== ACTION ITEM ==
Each line must appear in the answer exactly as it does in the data.

_ _ _ _ _ _ _

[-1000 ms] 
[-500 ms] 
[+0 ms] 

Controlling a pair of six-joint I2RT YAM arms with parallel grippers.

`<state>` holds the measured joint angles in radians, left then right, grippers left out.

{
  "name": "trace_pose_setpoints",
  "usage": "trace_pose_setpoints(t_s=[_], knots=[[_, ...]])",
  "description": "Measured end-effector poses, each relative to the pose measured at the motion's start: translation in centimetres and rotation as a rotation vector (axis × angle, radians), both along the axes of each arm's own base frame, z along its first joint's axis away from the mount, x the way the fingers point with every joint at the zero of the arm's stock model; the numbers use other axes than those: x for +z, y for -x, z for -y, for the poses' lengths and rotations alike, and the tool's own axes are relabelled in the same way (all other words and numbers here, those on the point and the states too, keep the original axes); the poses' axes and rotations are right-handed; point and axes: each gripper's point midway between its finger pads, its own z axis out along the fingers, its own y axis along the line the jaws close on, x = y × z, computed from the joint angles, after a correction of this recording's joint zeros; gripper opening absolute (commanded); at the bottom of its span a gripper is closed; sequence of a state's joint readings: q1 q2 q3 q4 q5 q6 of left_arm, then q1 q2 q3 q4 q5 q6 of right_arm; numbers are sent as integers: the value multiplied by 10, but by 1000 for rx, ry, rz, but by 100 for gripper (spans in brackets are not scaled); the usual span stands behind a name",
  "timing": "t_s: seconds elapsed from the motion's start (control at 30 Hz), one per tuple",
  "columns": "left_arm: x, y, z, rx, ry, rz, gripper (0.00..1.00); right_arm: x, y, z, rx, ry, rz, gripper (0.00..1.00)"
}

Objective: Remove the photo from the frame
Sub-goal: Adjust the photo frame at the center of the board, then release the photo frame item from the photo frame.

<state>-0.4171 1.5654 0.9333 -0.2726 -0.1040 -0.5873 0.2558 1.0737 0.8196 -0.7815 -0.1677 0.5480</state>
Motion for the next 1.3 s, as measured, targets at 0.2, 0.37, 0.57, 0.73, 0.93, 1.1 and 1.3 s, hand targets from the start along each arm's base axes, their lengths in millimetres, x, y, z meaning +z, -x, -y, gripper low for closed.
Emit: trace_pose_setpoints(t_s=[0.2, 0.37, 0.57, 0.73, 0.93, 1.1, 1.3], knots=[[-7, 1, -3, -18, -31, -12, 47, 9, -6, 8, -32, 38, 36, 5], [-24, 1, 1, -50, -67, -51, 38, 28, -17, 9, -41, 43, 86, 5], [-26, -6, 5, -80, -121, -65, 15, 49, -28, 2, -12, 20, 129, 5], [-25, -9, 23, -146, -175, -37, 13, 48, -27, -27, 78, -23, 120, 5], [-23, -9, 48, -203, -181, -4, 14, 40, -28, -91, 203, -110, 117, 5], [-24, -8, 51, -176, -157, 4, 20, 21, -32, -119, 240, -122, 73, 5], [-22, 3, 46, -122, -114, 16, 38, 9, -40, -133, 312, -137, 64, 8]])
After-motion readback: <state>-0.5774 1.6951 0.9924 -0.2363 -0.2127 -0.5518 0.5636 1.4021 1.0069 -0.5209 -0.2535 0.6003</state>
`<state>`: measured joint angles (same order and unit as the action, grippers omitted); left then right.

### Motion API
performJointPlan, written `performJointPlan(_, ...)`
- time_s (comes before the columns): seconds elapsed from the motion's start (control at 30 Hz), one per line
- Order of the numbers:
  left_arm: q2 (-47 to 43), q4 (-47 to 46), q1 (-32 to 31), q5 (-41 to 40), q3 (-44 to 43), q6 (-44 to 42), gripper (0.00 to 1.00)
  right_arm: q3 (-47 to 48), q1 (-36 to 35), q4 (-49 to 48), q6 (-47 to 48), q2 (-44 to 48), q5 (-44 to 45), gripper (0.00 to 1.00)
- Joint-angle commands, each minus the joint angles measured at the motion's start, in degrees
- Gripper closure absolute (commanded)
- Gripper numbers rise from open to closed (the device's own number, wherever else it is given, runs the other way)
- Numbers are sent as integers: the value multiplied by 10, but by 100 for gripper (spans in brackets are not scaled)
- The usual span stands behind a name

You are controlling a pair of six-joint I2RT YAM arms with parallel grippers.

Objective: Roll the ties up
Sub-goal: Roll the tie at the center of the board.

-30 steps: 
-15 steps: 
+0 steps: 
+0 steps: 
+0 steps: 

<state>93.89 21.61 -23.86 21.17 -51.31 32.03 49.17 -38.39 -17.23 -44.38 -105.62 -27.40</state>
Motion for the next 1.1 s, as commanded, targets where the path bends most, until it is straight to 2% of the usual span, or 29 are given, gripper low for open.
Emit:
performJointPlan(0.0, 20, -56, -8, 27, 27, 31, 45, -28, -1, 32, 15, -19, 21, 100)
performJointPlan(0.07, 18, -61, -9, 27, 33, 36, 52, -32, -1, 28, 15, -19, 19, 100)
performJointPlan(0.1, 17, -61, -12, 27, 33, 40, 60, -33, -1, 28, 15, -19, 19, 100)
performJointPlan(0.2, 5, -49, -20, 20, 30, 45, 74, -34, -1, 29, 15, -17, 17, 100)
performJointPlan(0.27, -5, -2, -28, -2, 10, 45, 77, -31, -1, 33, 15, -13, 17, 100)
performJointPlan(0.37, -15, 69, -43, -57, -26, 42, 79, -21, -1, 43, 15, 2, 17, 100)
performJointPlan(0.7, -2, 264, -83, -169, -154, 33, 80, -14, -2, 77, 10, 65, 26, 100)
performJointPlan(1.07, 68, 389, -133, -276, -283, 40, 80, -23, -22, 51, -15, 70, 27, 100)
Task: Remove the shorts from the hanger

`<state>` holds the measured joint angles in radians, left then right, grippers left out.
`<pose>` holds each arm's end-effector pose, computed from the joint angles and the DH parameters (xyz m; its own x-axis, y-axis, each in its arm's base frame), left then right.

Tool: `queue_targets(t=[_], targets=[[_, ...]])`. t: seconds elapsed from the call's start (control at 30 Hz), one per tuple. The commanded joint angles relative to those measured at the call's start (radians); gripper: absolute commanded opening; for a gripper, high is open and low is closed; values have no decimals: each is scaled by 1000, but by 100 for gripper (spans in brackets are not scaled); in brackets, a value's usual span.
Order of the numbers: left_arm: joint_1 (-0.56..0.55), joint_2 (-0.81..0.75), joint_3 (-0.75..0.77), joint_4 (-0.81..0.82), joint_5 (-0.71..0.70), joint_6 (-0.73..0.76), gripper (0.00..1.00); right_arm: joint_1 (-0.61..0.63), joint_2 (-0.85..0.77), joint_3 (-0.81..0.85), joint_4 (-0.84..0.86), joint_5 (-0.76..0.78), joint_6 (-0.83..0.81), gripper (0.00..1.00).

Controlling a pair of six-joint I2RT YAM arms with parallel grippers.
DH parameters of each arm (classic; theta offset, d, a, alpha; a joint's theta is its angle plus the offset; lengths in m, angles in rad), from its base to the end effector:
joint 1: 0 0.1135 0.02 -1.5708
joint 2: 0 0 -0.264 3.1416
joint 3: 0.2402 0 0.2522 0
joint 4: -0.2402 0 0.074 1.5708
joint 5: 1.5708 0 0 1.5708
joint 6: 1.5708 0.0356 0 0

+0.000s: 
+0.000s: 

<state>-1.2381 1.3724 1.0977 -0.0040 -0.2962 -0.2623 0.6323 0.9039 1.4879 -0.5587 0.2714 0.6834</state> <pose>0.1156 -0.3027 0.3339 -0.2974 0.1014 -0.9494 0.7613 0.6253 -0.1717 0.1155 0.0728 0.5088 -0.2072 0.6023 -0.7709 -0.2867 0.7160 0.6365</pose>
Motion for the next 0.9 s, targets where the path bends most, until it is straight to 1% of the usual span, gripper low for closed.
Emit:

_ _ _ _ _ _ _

== YOUR SOLUTION ==
[-1000 ms] 
[-500 ms] 
[+0 ms] 

Controlling a pair of six-joint I2RT YAM arms with parallel grippers.

`<state>` holds the measured joint angles in radians, left then right, grippers left out.

{
  "name": "trace_pose_setpoints",
  "usage": "trace_pose_setpoints(t_s=[_], knots=[[_, ...]])",
  "description": "Measured end-effector poses, each relative to the pose measured at the motion's start: translation in centimetres and rotation as a rotation vector (axis × angle, radians), both along the axes of each arm's own base frame, z along its first joint's axis away from the mount, x the way the fingers point with every joint at the zero of the arm's stock model; the numbers use other axes than those: x for +z, y for -x, z for -y, for the poses' lengths and rotations alike, and the tool's own axes are relabelled in the same way (all other words and numbers here, those on the point and the states too, keep the original axes); the poses' axes and rotations are right-handed; point and axes: each gripper's point midway between its finger pads, its own z axis out along the fingers, its own y axis along the line the jaws close on, x = y × z, computed from the joint angles, after a correction of this recording's joint zeros; gripper opening absolute (commanded); at the bottom of its span a gripper is closed; sequence of a state's joint readings: q1 q2 q3 q4 q5 q6 of left_arm, then q1 q2 q3 q4 q5 q6 of right_arm; numbers are sent as integers: the value multiplied by 10, but by 1000 for rx, ry, rz, but by 100 for gripper (spans in brackets are not scaled); the usual span stands behind a name",
  "timing": "t_s: seconds elapsed from the motion's start (control at 30 Hz), one per tuple",
  "columns": "left_arm: x, y, z, rx, ry, rz, gripper (0.00..1.00); right_arm: x, y, z, rx, ry, rz, gripper (0.00..1.00)"
}

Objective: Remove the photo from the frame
Sub-goal: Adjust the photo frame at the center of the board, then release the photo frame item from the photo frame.

<state>-0.4171 1.5654 0.9333 -0.2726 -0.1040 -0.5873 0.2558 1.0737 0.8196 -0.7815 -0.1677 0.5480</state>
Motion for the next 1.3 s, as measured, targets at 0.2, 0.37, 0.57, 0.73, 0.93, 1.1 and 1.3 s, hand targets from the start along each arm's base axes, their lengths in millimetres, x, y, z meaning +z, -x, -y, gripper low for closed.
Emit: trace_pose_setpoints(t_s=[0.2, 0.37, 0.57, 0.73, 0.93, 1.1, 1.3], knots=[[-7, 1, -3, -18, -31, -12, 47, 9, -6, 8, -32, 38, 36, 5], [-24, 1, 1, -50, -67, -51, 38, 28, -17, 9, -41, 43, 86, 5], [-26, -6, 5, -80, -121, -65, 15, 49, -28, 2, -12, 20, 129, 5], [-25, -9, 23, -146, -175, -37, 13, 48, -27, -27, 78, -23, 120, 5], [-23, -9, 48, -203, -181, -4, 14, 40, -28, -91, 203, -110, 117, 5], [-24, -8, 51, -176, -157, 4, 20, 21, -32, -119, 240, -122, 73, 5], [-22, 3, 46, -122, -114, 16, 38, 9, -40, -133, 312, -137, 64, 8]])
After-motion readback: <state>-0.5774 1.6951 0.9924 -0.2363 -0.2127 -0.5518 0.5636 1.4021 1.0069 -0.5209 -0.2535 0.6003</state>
`<state>`: measured joint angles (same order and unit as the action, grippers omitted); left then right.

### Motion API
performJointPlan, written `performJointPlan(_, ...)`
- time_s (comes before the columns): seconds elapsed from the motion's start (control at 30 Hz), one per line
- Order of the numbers:
  left_arm: q2 (-47 to 43), q4 (-47 to 46), q1 (-32 to 31), q5 (-41 to 40), q3 (-44 to 43), q6 (-44 to 42), gripper (0.00 to 1.00)
  right_arm: q3 (-47 to 48), q1 (-36 to 35), q4 (-49 to 48), q6 (-47 to 48), q2 (-44 to 48), q5 (-44 to 45), gripper (0.00 to 1.00)
- Joint-angle commands, each minus the joint angles measured at the motion's start, in degrees
- Gripper closure absolute (commanded)
- Gripper numbers rise from open to closed (the device's own number, wherever else it is given, runs the other way)
- Numbers are sent as integers: the value multiplied by 10, but by 100 for gripper (spans in brackets are not scaled)
- The usual span stands behind a name

You are controlling a pair of six-joint I2RT YAM arms with parallel grippers.

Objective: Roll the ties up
Sub-goal: Roll the tie at the center of the board.

-30 steps: 
-15 steps: 
+0 steps: 
+0 steps: 
+0 steps: 

<state>93.89 21.61 -23.86 21.17 -51.31 32.03 49.17 -38.39 -17.23 -44.38 -105.62 -27.40</state>
Motion for the next 1.1 s, as commanded, targets where the path bends most, until it is straight to 2% of the usual span, or 29 are given, gripper low for open.
Emit:
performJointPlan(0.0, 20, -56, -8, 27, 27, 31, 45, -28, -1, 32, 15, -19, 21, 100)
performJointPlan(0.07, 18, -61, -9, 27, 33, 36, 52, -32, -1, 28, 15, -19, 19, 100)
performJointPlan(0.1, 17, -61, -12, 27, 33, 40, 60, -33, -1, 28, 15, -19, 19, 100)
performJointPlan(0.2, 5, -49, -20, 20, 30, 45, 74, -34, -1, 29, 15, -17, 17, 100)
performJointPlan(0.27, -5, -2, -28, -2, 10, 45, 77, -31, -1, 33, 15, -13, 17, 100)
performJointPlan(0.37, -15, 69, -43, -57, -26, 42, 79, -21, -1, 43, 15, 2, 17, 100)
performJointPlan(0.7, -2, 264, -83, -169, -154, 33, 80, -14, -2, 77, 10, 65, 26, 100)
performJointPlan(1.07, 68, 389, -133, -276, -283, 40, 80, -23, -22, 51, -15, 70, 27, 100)
Task: Remove the shorts from the hanger

`<state>` holds the measured joint angles in radians, left then right, grippers left out.
`<pose>` holds each arm's end-effector pose, computed from the joint angles and the DH parameters (xyz m; its own x-axis, y-axis, each in its arm's base frame), left then right.

Tool: `queue_targets(t=[_], targets=[[_, ...]])`. t: seconds elapsed from the call's start (control at 30 Hz), one per tuple. The commanded joint angles relative to those measured at the call's start (radians); gripper: absolute commanded opening; for a gripper, high is open and low is closed; values have no decimals: each is scaled by 1000, but by 100 for gripper (spans in brackets are not scaled); in brackets, a value's usual span.
Order of the numbers: left_arm: joint_1 (-0.56..0.55), joint_2 (-0.81..0.75), joint_3 (-0.75..0.77), joint_4 (-0.81..0.82), joint_5 (-0.71..0.70), joint_6 (-0.73..0.76), gripper (0.00..1.00); right_arm: joint_1 (-0.61..0.63), joint_2 (-0.85..0.77), joint_3 (-0.81..0.85), joint_4 (-0.84..0.86), joint_5 (-0.76..0.78), joint_6 (-0.83..0.81), gripper (0.00..1.00).

Controlling a pair of six-joint I2RT YAM arms with parallel grippers.
DH parameters of each arm (classic; theta offset, d, a, alpha; a joint's theta is its angle plus the offset; lengths in m, angles in rad), from its base to the end effector:
joint 1: 0 0.1135 0.02 -1.5708
joint 2: 0 0 -0.264 3.1416
joint 3: 0.2402 0 0.2522 0
joint 4: -0.2402 0 0.074 1.5708
joint 5: 1.5708 0 0 1.5708
joint 6: 1.5708 0.0356 0 0

+0.000s: 
+0.000s: 

<state>-1.2381 1.3724 1.0977 -0.0040 -0.2962 -0.2623 0.6323 0.9039 1.4879 -0.5587 0.2714 0.6834</state> <pose>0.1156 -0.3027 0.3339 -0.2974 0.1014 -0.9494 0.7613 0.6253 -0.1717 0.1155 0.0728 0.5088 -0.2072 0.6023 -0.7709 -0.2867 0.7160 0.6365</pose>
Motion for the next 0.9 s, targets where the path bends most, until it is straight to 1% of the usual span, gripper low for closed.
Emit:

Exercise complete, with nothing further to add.